David Kittrell is co-owner of the Kittrell-Riffkind Art Glass studio at Belt Line and Montfort. He and his wife, Barbara, had their shop at Olla Podrida for 15 years. What he remembers most about the mall is the noises. The wooden floors creaked. The upper decks, suspended with construction jacks, often shifted. Kittrell says the place had about 100 city code violations. So some of the ghost stories can be attributed to obvious environmental factors.

Other events remain unexplained, such as what Kittrell describes as a “black slave” seen lurking in the center of the mall.

“He was a curmudgeon,” Kittrell says. “He just wanted to be left alone.”

Most of the reported incidents weren’t frightening at all.

“They weren’t threatening or anything,” Francis says. “I kind of miss those ghosts.”

• A Facebook page allows users to share their favorite memories about Olla Podrida. Go to facebook.com and search “I Miss Olla Podrida Mall.”

The spirit of Vick Clesi’s mother

Pioneers aren’t the only spirits that have been hanging around. Vick Clesi can attest to that.

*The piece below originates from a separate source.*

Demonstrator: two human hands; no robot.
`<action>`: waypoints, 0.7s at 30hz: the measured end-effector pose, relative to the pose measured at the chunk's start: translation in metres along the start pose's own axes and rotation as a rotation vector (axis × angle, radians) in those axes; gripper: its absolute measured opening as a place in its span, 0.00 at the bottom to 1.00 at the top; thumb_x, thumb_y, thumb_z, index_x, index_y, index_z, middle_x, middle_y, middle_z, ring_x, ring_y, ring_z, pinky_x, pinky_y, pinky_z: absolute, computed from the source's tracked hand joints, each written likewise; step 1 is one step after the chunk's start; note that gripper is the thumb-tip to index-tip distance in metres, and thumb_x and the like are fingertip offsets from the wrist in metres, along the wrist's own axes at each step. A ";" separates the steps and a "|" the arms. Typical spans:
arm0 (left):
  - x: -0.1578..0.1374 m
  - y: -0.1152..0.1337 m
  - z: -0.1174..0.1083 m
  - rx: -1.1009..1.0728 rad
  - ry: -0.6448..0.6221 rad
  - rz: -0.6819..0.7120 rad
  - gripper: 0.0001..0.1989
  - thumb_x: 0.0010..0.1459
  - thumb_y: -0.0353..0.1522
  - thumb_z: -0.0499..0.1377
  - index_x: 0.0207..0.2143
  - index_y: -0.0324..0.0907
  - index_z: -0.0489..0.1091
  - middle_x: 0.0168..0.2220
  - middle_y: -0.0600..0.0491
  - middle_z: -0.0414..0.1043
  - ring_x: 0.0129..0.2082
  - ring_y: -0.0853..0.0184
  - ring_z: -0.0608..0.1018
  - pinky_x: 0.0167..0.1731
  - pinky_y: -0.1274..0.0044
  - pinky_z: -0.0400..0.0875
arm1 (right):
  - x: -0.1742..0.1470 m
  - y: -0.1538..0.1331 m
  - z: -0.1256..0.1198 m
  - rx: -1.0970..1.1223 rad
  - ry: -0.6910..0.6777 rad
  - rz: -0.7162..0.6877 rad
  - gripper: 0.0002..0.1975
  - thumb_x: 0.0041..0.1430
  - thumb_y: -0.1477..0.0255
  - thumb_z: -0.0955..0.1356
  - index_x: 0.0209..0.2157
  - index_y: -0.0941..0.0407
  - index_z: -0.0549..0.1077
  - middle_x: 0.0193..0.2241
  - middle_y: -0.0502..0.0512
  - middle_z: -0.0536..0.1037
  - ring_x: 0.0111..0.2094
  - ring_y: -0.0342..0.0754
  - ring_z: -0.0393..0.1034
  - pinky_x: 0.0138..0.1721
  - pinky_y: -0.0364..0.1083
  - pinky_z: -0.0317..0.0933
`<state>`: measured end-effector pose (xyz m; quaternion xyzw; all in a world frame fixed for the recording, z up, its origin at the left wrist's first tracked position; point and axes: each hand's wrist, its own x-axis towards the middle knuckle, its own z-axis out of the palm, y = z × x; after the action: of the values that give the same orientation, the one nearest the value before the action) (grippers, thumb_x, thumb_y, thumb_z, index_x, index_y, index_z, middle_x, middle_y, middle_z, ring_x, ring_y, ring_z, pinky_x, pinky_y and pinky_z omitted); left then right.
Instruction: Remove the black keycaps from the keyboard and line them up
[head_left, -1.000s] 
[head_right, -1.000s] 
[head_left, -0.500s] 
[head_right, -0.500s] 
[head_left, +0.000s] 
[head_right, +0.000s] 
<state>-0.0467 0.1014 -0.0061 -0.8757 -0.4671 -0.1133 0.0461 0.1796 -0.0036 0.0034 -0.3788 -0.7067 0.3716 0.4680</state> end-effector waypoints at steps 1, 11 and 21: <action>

Clesi’s mother died in 1989 of complications from a stroke, leaving behind her house at Stephanie and Hillcrest — but not for long. The funeral hadn’t even happened yet, and Clesi and his wife Janet were sitting at the dining room table, discussing what to do with his mother’s things. He remembers saying, “My mother wouldn’t be happy with that,” but doesn’t recall the item in question.

“Then I heard a big boom like a gun went off in the other room,” Clesi says. “It looked like a bullet had hit the sliding glass door.”

He assumed someone had tried to vandalize the home. Clesi walked outside to assess the damage.

“The outside was not cracked. It came from inside the house. It obviously was the ghost of my mother. I had never particularly believed in spirits hanging around and neither did my wife. But there’s not much doubt in my mind that that’s what was going on.”

He believes his mother returned to the house again weeks later. A young man who was house-sitting told Clesi that he heard someone yelling at him to wake up and go to work. Then he opened the closet to find all the clothes rearranged. What the house-sitter didn’t know was that Clesi’s mother did those exact things after her stroke, which caused her to develop a nagging, obsessive personality.

“There’s a place between here and wherever,” Clesi says. “There’s no other way of explaining those incidents.”